Benlian P, de Gennes J L, Dairou F, Hermelin B, Ginon I, Villain E, Lagarde J P, Federspiel M C, Bertrand V, Bernard C, Bereziat G
Department of Endocrinology-Metabolism, Pitié Hospital, Paris, France.
Hum Mutat. 1996;7(4):340-5. doi: 10.1002/(SICI)1098-1004(1996)7:4<340::AID-HUMU8>3.0.CO;2-C.
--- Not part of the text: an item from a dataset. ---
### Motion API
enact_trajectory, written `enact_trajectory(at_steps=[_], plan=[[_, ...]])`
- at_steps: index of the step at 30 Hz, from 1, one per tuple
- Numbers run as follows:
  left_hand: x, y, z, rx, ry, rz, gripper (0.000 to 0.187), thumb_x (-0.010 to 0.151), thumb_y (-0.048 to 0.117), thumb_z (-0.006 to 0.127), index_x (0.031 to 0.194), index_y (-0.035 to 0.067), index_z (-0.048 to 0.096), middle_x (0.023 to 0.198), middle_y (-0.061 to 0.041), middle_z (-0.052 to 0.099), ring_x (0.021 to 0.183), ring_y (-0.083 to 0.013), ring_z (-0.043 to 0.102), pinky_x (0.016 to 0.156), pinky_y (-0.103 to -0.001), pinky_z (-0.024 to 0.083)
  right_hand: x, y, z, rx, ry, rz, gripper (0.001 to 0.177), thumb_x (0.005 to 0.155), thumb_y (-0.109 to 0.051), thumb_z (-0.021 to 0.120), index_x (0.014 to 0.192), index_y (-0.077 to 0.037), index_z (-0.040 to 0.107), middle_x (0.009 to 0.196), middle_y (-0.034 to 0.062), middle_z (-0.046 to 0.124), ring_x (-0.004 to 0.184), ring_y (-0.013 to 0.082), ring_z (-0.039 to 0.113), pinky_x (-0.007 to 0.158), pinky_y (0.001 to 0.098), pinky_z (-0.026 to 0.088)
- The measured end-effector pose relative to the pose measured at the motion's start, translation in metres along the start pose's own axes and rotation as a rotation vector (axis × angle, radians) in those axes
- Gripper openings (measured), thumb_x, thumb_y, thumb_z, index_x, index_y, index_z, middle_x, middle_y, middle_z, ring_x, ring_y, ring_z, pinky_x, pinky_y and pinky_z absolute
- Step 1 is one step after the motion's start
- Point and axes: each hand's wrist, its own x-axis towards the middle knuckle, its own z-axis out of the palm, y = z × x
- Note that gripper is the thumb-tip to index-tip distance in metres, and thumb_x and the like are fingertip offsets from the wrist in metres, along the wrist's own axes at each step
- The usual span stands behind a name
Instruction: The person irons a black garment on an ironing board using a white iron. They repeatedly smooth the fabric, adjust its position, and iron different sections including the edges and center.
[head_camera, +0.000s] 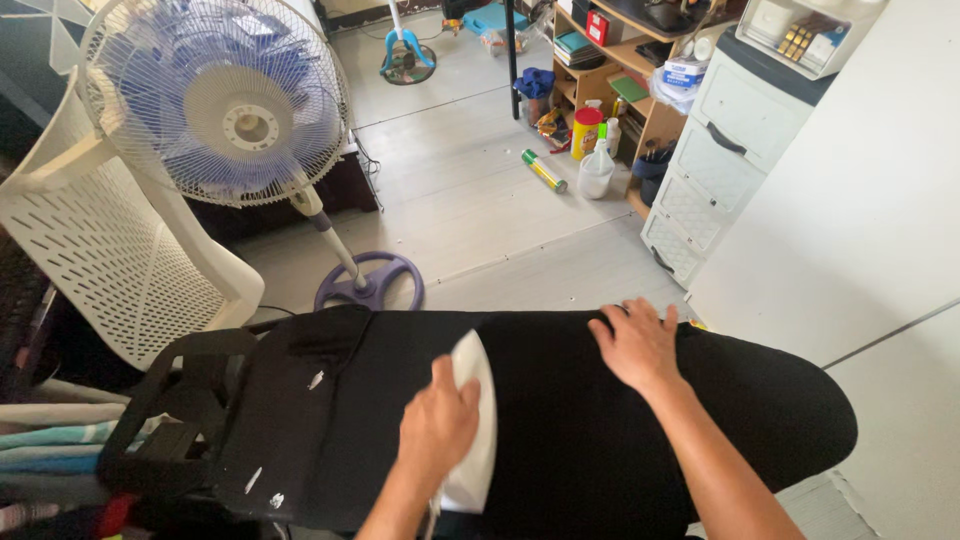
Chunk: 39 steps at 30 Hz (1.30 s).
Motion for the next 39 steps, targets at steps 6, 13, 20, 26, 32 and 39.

Variability in the expression of monogenic lipid disorders may be observed in patients carrying the same DNA mutation, suggesting possible genetic or environmental interactions. Our objective was to investigate the genotype-phenotype relationships in two unrelated French patients with an aggravated expression of a dominantly inherited hypercholesterolemia. In probands, segregation analysis complemented by DNA sequencing identified heterozygous defective alleles and mutations on two nonallelic loci for two monogenic lipid disorders: familial hypercholesterolemia at the low density lipoprotein (LDL) receptor locus and familial defective apolipoprotein B-100 at the locus encoding its ligand, apolipoprotein B-100. The LDL-receptor missense mutations had been reported in French Canadians. The apolipoprotein B mutation was the Arg3500Gln founder mutation in Northern Europe. Probands had an unusual phenotype of aggravated hypercholesterolemia that was complicated with premature coronary arterial disease, although remaining responsive to lipid-lowering drugs. This phenotype was distinct from that observed in their heterozygous relatives and distinct from those observed in FH or FDB homozygotes. These cases refer to a new class of patients with digenic lipid disorders, defined by specific clinical features that result from the combined effects of two independent loci. Moreover, the observed phenotype of aggravated hypercholesterolemia gives further evidence that receptor and ligand play distinct roles in regulating LDL metabolism. Although uncommon, these cases give insight into the molecular mechanisms that underly the clinical variability of inherited hypercholesterolemia.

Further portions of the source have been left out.